● YOUR ASSIGNMENT:
What lines in the records below hold the string "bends"? Please show them.

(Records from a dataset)
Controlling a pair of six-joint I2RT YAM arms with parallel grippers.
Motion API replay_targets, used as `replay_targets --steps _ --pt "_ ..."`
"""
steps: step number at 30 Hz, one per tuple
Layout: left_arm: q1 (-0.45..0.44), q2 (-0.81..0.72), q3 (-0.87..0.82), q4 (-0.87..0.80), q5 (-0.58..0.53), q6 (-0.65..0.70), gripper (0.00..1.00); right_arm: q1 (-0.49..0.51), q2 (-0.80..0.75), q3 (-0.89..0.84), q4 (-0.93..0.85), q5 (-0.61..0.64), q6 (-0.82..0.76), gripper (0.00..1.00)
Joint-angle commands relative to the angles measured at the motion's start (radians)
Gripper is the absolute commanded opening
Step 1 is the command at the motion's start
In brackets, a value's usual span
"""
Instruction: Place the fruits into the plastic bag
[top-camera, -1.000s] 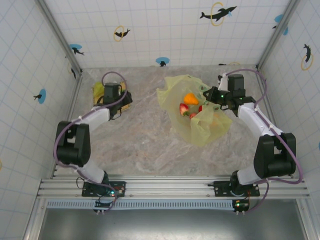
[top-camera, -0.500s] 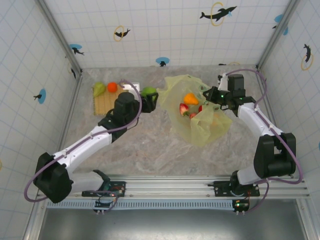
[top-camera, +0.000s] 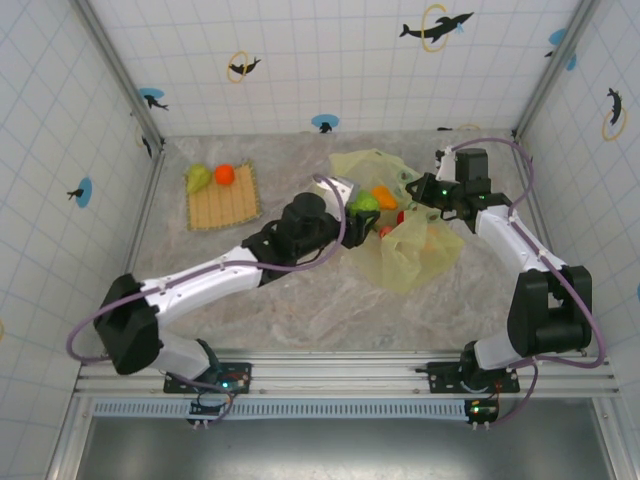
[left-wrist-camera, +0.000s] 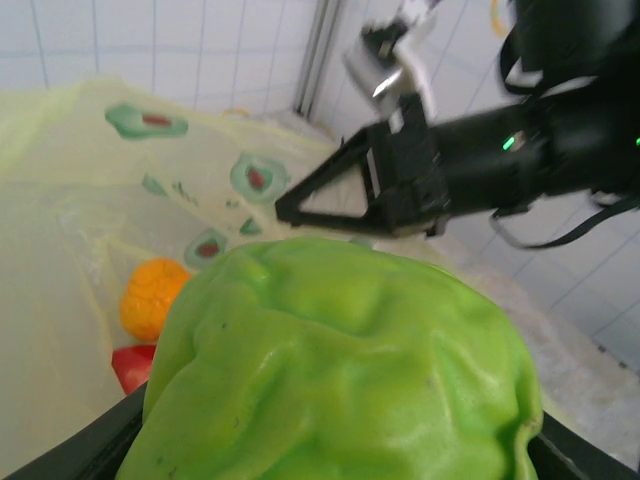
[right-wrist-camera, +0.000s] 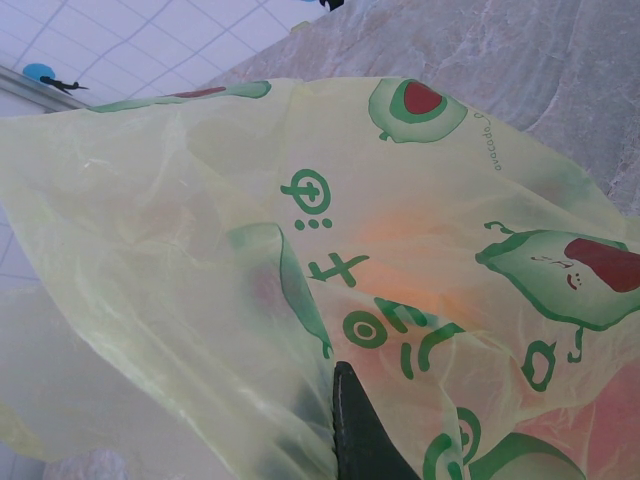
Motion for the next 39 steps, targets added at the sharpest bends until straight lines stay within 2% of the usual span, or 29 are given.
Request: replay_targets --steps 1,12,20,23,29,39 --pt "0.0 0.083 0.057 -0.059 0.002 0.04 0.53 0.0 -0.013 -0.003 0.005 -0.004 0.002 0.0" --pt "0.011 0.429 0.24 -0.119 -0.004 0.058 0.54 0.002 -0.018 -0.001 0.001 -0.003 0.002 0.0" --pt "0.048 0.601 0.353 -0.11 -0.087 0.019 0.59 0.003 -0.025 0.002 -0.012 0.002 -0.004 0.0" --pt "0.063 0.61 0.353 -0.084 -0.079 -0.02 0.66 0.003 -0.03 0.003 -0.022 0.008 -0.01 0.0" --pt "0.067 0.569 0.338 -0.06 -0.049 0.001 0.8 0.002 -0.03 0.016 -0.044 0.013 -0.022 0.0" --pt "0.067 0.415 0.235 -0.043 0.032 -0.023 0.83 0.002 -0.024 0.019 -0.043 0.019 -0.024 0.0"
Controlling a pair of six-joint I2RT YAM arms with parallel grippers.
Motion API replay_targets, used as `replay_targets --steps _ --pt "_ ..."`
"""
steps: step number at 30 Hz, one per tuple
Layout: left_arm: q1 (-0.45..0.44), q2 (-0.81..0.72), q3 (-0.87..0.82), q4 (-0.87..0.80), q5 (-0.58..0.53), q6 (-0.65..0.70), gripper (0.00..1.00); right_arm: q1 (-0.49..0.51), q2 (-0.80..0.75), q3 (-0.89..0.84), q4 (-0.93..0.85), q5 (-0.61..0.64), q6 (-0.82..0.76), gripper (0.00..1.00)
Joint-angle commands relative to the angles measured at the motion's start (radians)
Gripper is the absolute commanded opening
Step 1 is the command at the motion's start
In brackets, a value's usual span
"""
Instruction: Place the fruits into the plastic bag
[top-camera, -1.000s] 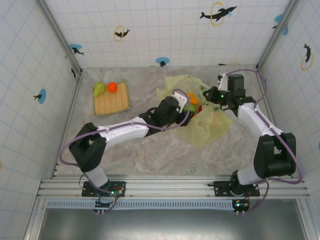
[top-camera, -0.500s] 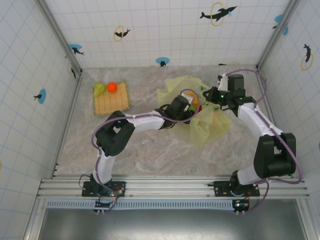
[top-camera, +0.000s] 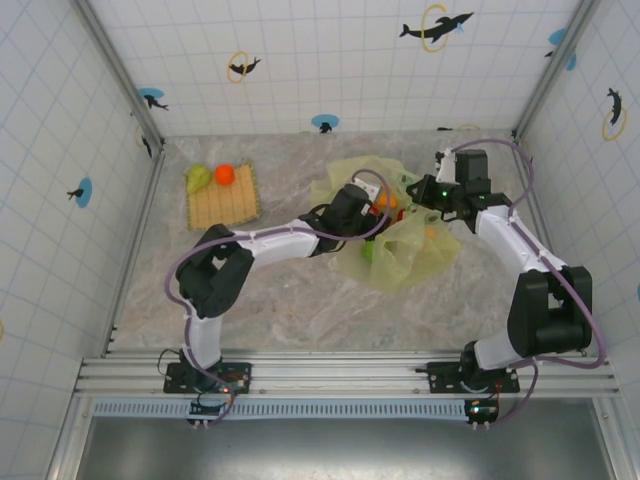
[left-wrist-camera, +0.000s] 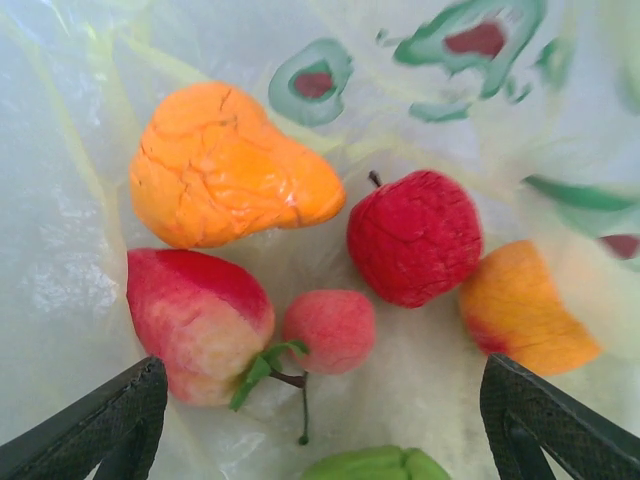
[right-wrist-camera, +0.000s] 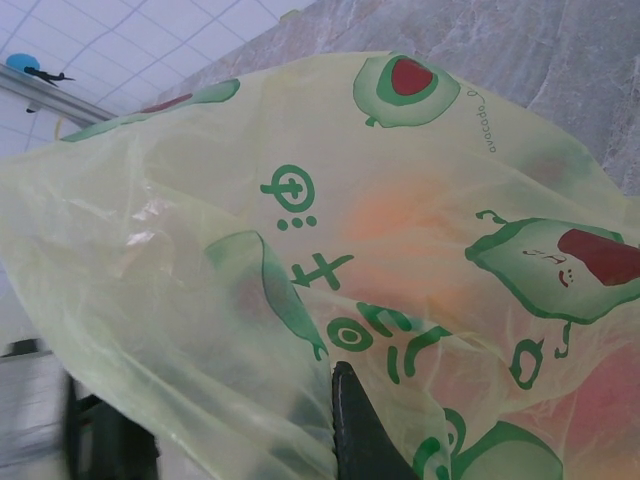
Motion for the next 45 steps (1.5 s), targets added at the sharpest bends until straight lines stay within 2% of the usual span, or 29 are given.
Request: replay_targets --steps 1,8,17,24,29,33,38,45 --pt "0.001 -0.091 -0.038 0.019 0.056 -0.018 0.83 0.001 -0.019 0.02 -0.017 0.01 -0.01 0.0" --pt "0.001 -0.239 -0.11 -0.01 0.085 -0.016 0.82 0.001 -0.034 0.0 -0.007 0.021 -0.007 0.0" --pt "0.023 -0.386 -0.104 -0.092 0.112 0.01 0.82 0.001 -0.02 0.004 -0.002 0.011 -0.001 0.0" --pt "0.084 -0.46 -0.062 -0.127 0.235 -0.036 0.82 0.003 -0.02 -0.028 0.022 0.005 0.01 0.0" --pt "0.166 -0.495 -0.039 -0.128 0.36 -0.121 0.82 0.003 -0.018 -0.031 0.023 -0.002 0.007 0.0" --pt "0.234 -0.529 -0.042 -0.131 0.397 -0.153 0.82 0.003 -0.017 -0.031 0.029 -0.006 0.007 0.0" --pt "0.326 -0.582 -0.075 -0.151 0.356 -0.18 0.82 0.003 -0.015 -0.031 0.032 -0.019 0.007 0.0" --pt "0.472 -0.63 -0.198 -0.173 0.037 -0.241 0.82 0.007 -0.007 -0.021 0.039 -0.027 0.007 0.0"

● TASK RESULT:
Motion for the next 39 steps, targets added at the sharpest bends until straight lines stay within 2% of the usual span, or 29 are given.
Motion for the next 45 steps (1.5 s), targets added at the sharpest bends until straight lines stay within 2% of the usual span, or 29 are given.

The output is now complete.